ABC

Kabar Mantan Pebulutangkis Indonesia: Jadi Komentator Sampai Pensiun di Perth

Masa puncak kebanyakan atlet adalah antara usia 20 sampai 30 tahunan dan setelah itu mereka masih memiliki waktu untuk melanjutkan “karir kedua” dalam kehidupan mereka.

ABC Indonesia berbicara dengan tiga mantan atlet bulutangkis Indonesia, yaitu Yuni Kartika, Lilik Sudarwai dan Elizabeth Latif yang melakukan tiga hal yang sangat berbeda, setelah berhenti bermain bulutangkis.

Bagi para pecinta bulutangkis Indonesia dan juga penonton televisi, Yuni Kartika mungkin tidak asing lagi karena walau sudah berhenti, perempuan asal Pekalongan ini tetap melakukan sesuatu berhubungan dengan bulutangkis.

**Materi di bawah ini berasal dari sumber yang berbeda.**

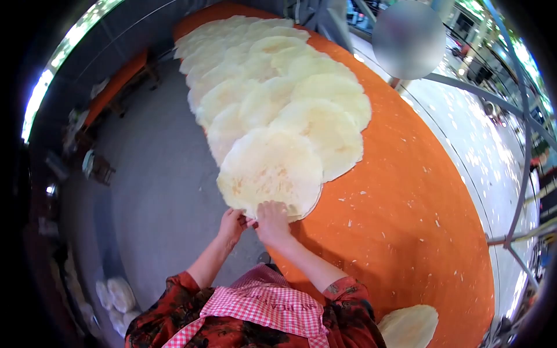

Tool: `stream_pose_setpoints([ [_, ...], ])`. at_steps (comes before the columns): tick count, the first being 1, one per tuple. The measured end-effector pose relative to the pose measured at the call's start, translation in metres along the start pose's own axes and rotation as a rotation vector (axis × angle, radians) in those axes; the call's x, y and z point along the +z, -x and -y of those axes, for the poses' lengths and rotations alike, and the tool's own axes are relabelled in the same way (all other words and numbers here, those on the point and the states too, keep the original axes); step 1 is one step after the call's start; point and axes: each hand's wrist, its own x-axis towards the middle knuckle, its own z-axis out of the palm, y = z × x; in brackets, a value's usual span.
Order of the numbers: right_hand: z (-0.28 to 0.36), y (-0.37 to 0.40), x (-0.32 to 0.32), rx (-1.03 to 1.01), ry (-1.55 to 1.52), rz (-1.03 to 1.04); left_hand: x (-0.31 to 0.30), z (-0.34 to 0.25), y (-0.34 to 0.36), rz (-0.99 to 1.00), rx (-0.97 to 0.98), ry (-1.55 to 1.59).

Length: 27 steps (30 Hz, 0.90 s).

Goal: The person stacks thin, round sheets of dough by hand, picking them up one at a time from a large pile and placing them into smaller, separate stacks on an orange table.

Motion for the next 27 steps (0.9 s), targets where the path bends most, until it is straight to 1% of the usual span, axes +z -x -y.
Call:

Yuni menekuni karir di dunia penyiaran, mulai dari menjadi reporter olahraga sampai sekarang menjadi penyiar atau komentator terutama di pertandingan bulutangkis baik di tingkat lokal maupun internasional.

yunihuanghua_abc_200511
Yuni Kartika (berdiri) kalah dari pemain China Huang Hua (tengah) di kejuaraan Malaysia Terbuka di tahun 1992.

Foto: Afri Yanto/Facebook

Menurutnya, dia memang dari awal sudah merencanakan untuk berkiprah di bidang penyiaran televisi setelah pensiun dari bermain bulutangkis.

“Harapannya bulutangkis bisa lebih terkomunikasikan dengan baik di masyarakat dan membuat bulutangkis lebih populer lagi di Indonesia,” kata Yuni dalam percakapan dengan wartawan ABC Indonesia Sastra Wijaya, hari Rabu (4/11).

Setahun setelah berhenti bermain bulutangkis, di tahun 1997 ia sudah mulai terlibat di dunia penyiaran dan pekerjaan pertamanya di TVRI sampai sekarang masih merupakan pengalaman yang paling berarti baginya.

“Yang paling saya ingat di zaman awal-awal siaran di TVRI acara Dunia Dalam Berita,” kata juara dunia tunggal putri yunior di tahun 1991 tersebut.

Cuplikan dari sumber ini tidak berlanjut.